I can’t remember quite when Max appeared in the neighborhood and it wasn’t until some years later that Justin, his owner, told us Max’s origin story.
We realized that this huge carmel tabby, who looked a bit like a wild Pallas cat, expected to come into our house, nap in our cats’ beds, eat our cats’ cat food, and add our house to the several houses in the neighborhood that he visited on his daily patrol.
The Mystery of Max
Many years later, Justin told us this story about Max’s origins:
Justin’s parents had separated, his mom staying in the family house across the street from us and his father moving to another, nearby, neighborhood. While visiting his dad, Justin encountered Max, who wandered from house to house getting fed. Justin was pretty sure he remember Max as a kitten he’d had who had disappeared. So…Justin took Max home to our neighborhood.
I suspect this was a well-intentioned kidnapping, but Justin was positive that Max was his kitten, grown up. At any rate, the relocated Max was perfectly happy to resume his peripatetic ways on our quiet dead-end street.
He trained one household to let him nap in their basement. At another house, he followed them inside when they got home from work, and was giving cheese treats. At our house, he completely made himself at home, often sleeping in a cat bed in our front window, where he could watch the street to see if anyone was arriving home and might want to pet him or let him in.
When Justin’s mom decided to retire to Edmonds and sell their house, they realized Max would be not only disoriented by the move, but that Edmonds prohibits outdoor cats. Thus, Max moved into our house on a permanent basis, taking up residence in the front window.
Max was absolutely wild about contractors. No matter how loud the mower or the saw or the generator, Max was sitting right there at the contractor’s side, supervising. I once wrote a humor column about how to select a contractor. Bids, of course, are important but we didn’t select anyone Max didn’t hang out with during the bid presentation.
Of all the contractors, Max’s favorite was JD, our flooring contractor. JD, a cat owner himself, always fed Max fried chicken for lunch.

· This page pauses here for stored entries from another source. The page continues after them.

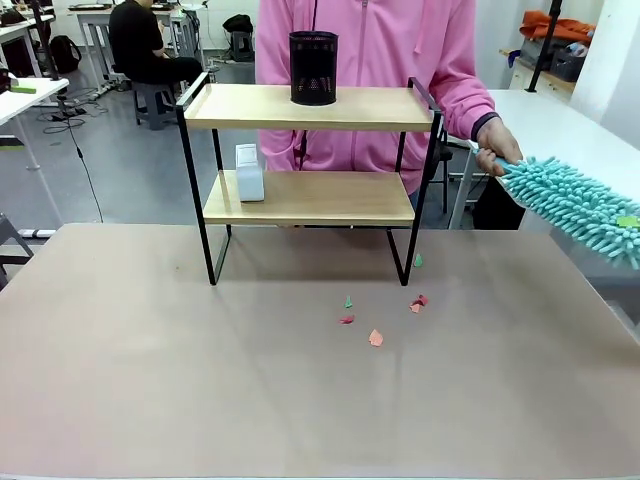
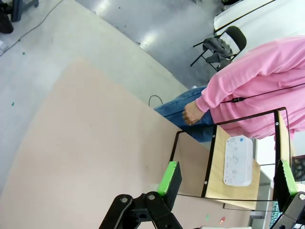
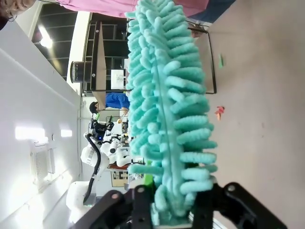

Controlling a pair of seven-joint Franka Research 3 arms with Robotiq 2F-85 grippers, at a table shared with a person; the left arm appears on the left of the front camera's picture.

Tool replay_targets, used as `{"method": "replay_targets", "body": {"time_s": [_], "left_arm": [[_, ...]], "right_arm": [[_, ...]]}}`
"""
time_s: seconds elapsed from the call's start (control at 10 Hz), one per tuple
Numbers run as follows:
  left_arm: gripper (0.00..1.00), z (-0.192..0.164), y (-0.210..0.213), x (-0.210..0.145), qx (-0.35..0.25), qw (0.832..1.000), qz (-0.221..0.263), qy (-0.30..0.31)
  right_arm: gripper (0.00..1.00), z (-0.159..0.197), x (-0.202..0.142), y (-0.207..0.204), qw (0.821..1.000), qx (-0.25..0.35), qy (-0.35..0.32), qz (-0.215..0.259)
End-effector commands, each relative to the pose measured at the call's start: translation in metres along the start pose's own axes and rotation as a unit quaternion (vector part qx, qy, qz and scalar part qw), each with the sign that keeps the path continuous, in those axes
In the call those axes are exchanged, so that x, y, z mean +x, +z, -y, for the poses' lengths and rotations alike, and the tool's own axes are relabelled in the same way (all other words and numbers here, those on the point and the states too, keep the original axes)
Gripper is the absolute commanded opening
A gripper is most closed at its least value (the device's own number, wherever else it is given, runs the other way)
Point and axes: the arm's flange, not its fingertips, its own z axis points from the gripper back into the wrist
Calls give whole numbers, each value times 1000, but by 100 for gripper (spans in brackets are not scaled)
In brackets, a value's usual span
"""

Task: Clean the shelf.
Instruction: Hand the Duster back to the human.

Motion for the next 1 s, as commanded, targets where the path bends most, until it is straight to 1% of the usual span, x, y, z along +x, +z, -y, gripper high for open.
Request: {"method": "replay_targets", "body": {"time_s": [0.0,0.1,0.2,0.3,0.5,0.7,0.8,0.9], "left_arm": [[100,-1,0,-1,0,1000,0,-2],[100,-1,0,-1,0,1000,0,-2],[100,-1,0,-1,0,1000,0,-2],[100,-1,0,-1,0,1000,0,-2],[100,-1,0,-1,0,1000,0,-2],[100,-1,0,-1,0,1000,0,-2],[100,0,0,0,0,1000,0,0],[100,11,1,-22,-47,996,-72,1]], "right_arm": [[100,-5,-1,0,1000,10,4,2],[100,-9,-3,1,1000,19,10,1],[95,-12,-4,3,1000,27,13,-2],[100,-20,-7,6,999,43,19,-6],[100,-45,-17,20,997,69,38,-11],[100,-78,-36,26,993,84,70,-41],[100,-99,-48,23,991,81,89,-56],[100,-117,-59,16,988,88,99,-74]]}}
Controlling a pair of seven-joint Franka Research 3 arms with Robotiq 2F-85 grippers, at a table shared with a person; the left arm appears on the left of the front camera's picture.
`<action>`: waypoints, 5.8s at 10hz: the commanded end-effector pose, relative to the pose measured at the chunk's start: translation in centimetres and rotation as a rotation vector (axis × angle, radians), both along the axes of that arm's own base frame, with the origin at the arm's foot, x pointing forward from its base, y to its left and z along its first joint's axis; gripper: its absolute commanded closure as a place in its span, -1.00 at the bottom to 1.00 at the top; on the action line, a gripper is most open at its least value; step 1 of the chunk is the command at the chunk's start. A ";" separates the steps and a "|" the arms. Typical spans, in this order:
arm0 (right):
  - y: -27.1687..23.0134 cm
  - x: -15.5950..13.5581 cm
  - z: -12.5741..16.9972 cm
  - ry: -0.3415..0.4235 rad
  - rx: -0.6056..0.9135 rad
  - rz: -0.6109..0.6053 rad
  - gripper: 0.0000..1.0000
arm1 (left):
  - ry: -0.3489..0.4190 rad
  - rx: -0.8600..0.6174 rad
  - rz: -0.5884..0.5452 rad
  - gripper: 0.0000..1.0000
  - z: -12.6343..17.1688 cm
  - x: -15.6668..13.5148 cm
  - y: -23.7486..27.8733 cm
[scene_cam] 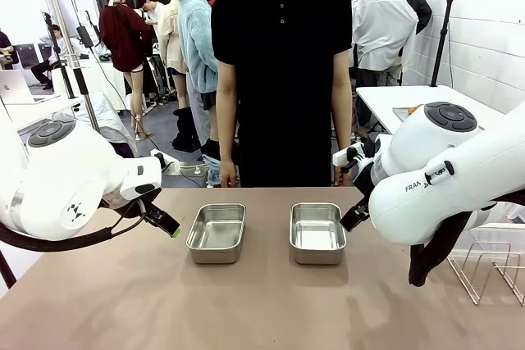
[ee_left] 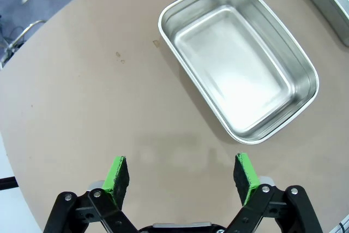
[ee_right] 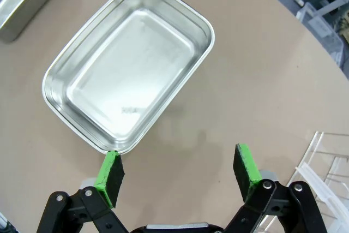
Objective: Place the bread in airtight containers.
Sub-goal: Lift both Airtight Container.
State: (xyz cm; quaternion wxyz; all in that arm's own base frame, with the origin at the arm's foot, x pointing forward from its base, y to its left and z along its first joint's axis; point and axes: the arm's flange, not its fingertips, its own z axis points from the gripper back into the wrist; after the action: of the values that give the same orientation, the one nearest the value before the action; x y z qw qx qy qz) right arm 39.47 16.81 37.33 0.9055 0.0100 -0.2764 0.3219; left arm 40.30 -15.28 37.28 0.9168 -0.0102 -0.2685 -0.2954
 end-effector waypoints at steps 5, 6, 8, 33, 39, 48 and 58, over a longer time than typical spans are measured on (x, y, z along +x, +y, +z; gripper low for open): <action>-0.7 -1.3 2.5 0.032 0.095 0.083 -1.00 | 0.021 -0.142 -0.067 -1.00 3.1 -1.8 1.0; -1.9 -2.2 4.0 0.014 0.132 0.093 -1.00 | 0.032 -0.157 -0.089 -1.00 4.1 -2.2 1.1; -4.5 -4.3 6.9 -0.020 0.198 0.106 -1.00 | 0.061 -0.171 -0.145 -1.00 7.1 -3.4 2.3; -13.5 -6.4 17.1 -0.079 0.369 0.147 -1.00 | -0.003 -0.355 -0.230 -1.00 16.9 -6.6 7.1; -13.5 -6.4 17.1 -0.079 0.369 0.147 -1.00 | -0.003 -0.355 -0.230 -1.00 16.9 -6.6 7.1; -13.5 -6.4 17.1 -0.079 0.369 0.147 -1.00 | -0.003 -0.355 -0.230 -1.00 16.9 -6.6 7.1; -13.5 -6.4 17.1 -0.079 0.369 0.147 -1.00 | -0.003 -0.355 -0.230 -1.00 16.9 -6.6 7.1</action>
State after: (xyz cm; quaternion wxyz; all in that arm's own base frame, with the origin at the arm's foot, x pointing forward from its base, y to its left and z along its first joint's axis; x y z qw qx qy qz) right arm 33.08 3.22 54.40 0.8543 0.1753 -0.3623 0.3290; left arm 33.76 -8.46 54.09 0.8622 -0.2024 -0.3146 -0.3416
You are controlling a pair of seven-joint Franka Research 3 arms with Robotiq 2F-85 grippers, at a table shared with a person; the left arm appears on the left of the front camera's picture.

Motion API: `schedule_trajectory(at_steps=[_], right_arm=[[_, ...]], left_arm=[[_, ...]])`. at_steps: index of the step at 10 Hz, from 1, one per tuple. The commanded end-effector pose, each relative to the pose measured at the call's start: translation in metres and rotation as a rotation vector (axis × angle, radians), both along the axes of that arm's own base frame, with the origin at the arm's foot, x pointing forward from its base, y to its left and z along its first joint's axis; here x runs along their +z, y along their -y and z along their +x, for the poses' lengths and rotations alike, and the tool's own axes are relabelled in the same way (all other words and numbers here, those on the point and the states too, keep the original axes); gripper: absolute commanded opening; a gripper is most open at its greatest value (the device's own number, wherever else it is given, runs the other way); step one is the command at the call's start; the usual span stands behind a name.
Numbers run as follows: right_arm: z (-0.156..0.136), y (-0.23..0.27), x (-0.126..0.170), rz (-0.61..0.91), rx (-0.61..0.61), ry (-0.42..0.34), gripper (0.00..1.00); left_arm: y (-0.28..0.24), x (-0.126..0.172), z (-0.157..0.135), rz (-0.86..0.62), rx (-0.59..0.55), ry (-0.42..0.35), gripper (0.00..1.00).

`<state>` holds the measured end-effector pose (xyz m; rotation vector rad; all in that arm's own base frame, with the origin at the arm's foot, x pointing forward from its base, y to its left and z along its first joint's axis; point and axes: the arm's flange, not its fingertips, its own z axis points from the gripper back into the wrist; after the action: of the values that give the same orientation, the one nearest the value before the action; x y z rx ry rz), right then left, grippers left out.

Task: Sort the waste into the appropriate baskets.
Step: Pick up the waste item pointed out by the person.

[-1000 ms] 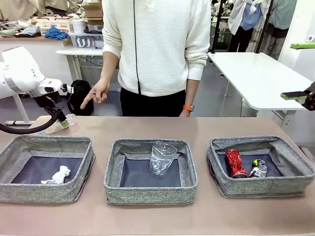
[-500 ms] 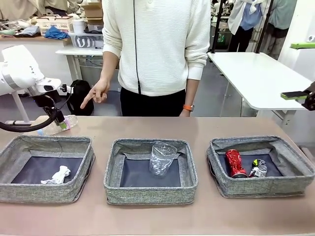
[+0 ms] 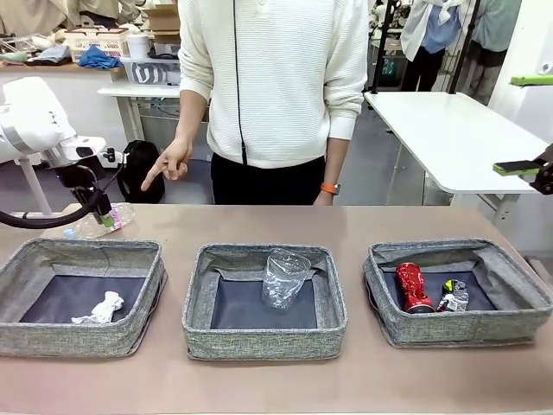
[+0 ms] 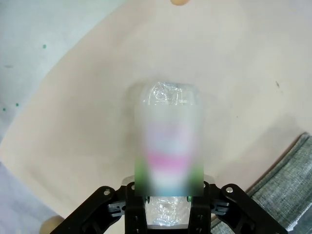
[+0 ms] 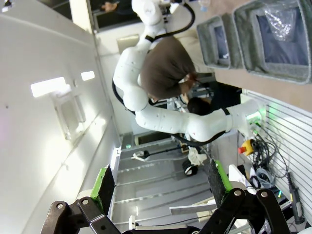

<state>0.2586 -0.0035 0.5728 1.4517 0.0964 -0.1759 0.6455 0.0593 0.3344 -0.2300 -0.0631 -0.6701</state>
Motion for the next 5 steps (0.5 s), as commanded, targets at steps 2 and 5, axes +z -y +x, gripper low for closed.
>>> schedule_trajectory(at_steps=[2,5], right_arm=[[0.001,-0.002,0.006,0.023,0.000,0.016,1.00],[0.001,-0.002,0.006,0.023,0.000,0.016,1.00]], left_arm=[[-0.013,0.068,-0.019,-0.044,0.160,0.090,0.35],[-0.018,0.200,-0.111,-0.247,0.401,-0.061,0.35]])
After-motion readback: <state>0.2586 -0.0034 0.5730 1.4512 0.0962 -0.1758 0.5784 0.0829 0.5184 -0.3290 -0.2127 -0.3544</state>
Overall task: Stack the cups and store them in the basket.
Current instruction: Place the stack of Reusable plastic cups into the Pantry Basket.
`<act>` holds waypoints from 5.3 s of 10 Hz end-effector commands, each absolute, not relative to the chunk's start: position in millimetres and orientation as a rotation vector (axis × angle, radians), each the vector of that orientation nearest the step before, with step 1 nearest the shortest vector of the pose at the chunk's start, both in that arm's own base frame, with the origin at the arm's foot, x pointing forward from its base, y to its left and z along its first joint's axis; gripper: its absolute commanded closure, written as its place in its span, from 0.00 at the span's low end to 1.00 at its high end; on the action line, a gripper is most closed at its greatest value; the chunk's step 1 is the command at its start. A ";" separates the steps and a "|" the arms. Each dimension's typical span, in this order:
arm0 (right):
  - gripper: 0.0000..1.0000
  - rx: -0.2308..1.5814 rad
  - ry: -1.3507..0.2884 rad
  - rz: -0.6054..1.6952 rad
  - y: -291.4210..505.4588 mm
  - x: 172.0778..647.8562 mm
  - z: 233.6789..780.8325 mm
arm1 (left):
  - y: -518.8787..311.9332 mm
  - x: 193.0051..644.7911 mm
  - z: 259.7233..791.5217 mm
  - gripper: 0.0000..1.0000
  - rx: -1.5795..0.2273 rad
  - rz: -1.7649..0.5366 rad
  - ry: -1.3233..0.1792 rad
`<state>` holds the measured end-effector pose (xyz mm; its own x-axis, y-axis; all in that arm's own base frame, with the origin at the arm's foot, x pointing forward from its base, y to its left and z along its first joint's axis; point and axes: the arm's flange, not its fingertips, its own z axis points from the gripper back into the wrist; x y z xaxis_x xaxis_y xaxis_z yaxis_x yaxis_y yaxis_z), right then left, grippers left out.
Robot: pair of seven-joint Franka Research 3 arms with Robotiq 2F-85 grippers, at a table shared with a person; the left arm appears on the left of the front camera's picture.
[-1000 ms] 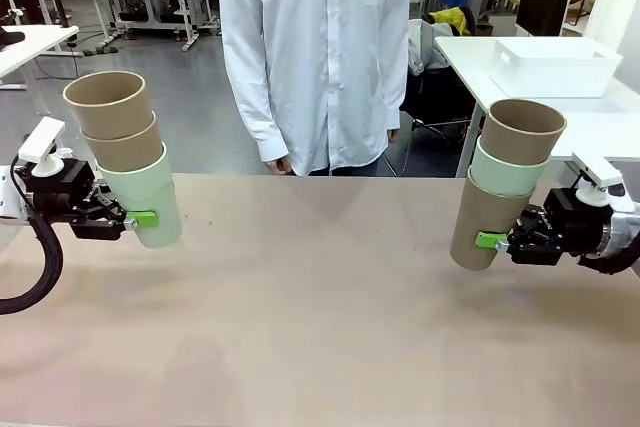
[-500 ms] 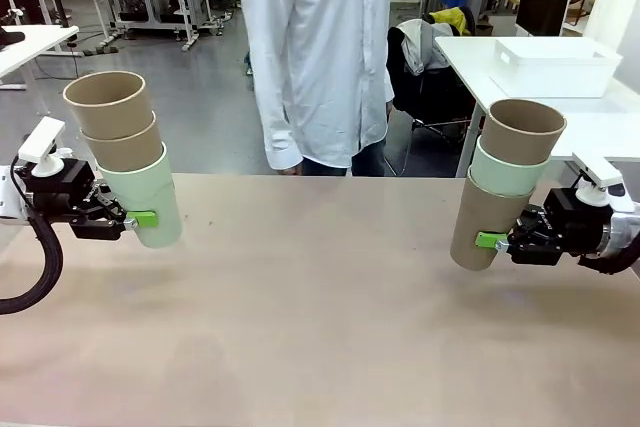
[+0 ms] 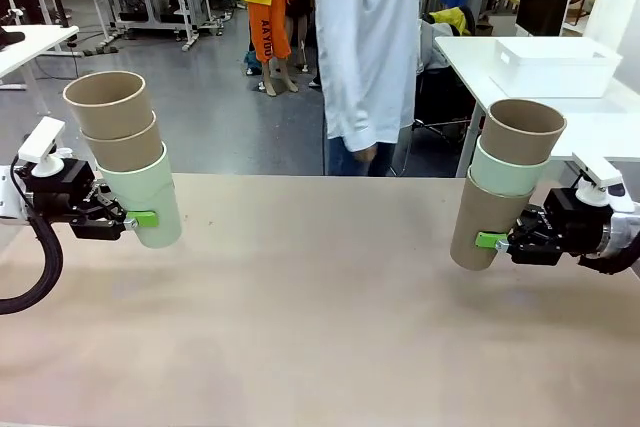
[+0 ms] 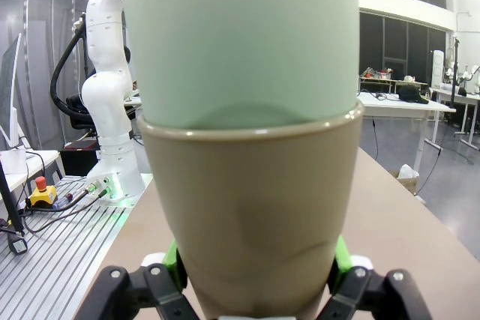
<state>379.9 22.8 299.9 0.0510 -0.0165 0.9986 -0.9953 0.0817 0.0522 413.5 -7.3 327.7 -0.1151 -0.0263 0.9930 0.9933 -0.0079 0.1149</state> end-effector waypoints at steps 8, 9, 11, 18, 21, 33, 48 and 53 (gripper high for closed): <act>0.15 1.177 -1.229 1.110 23.0 380.6 304.2 | -7.8 414.3 332.5 0.15 -1.141 -1.318 -1.286; 0.15 1.177 -1.229 1.110 23.0 380.6 304.2 | -7.8 414.3 332.5 0.15 -1.141 -1.318 -1.286; 0.15 1.177 -1.229 1.110 23.0 380.6 304.2 | -7.8 414.3 332.5 0.15 -1.141 -1.318 -1.286; 0.15 1.177 -1.229 1.110 23.0 380.6 304.2 | -7.8 414.3 332.5 0.15 -1.141 -1.318 -1.286; 0.15 1.177 -1.229 1.110 23.0 380.6 304.2 | -7.8 414.3 332.5 0.15 -1.141 -1.318 -1.286; 0.15 1.177 -1.229 1.110 23.0 380.6 304.2 | -7.8 414.3 332.5 0.15 -1.141 -1.318 -1.286; 0.15 1.177 -1.229 1.110 23.0 380.6 304.2 | -7.8 414.3 332.5 0.15 -1.141 -1.318 -1.286; 0.15 1.177 -1.229 1.110 23.0 380.6 304.2 | -7.8 414.3 332.5 0.15 -1.141 -1.318 -1.286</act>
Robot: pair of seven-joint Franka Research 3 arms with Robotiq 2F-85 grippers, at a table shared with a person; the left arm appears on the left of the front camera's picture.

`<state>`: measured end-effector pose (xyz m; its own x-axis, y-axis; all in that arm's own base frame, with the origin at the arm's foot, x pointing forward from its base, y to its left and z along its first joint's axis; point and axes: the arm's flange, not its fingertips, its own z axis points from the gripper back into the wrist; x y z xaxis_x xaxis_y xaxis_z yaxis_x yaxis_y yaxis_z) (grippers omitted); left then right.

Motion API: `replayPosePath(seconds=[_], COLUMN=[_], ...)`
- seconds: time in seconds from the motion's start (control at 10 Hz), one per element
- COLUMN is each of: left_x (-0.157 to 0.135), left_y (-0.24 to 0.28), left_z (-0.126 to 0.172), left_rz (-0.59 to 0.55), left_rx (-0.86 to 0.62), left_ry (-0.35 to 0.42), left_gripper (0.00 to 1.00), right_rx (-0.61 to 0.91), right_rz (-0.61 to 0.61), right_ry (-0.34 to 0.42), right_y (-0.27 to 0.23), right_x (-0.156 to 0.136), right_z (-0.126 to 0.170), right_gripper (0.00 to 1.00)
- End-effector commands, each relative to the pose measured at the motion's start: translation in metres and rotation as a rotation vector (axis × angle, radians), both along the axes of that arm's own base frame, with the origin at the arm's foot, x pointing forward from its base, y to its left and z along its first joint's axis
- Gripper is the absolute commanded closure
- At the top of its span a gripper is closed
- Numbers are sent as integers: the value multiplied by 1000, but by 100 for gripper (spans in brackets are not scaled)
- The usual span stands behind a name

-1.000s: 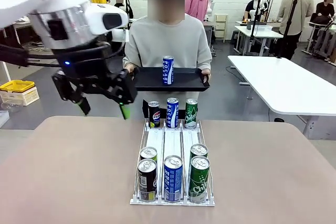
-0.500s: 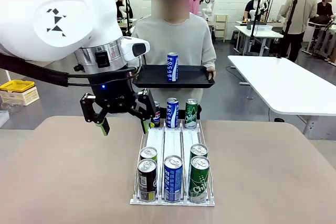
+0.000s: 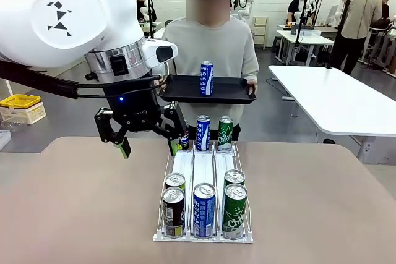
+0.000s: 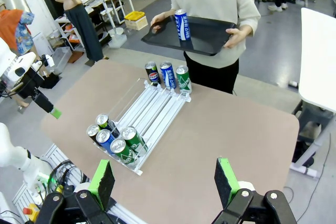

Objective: Retrieve and hand over the desired beverage to the person.
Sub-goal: Pick up another can of the same type that the person held from the Automatic Can Dispenser.

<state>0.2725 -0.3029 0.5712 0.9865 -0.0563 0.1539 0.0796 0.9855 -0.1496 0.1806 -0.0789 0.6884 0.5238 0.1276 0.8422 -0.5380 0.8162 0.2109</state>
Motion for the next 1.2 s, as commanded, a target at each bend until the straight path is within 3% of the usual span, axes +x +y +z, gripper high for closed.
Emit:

Not all our contractors appreciated Max’s involvement. When we had our driveway expanded, the concrete contractors, quite an artiste, beautifully brushed the concrete and returned an hour later to discover Max had walked through it. He brushed it again and—the mind boggles—put up yellow “crime scene” tape and left again. Max, of course, went right under the tape, walked through the concrete, and it dried overnight.
The next day we had to explain to the horrified contractor that we loved having Max’s prints in the concrete. (And, indeed, they were a tremendous comfort to us after Max died.)
Max was a very quiet cat, and this presented a problem. He tended to get locked in people’s garages, and, no matter how much you called to him, he wouldn’t meow back. So a few days later, the people would get home from their weekend vacation, open the garage doors, and Max would explode out of the garage, looking really pissed off.
March 9, 2020—A Moment of Max:
March 17, 2020—A Moment of Max. Soundtrack: Loud purring.:
Feb. 22, 2022—Max went to his grooming appointment with Alex the Cat Groomer. Alex has closed his Shoreline satellite, is building a new place in Bothell, but is currently working out of his old Woodinville office. So that was a schlep, but Max did just fine, listening to audiobooks with me on the ride. Now he is marvelously fluffy, mat-free, and cheerful. Max is a bit forgetful these days (he’s also 17) but gets around surprisingly well and never misses a meal. He thinks the new cat water fountain is a footbath.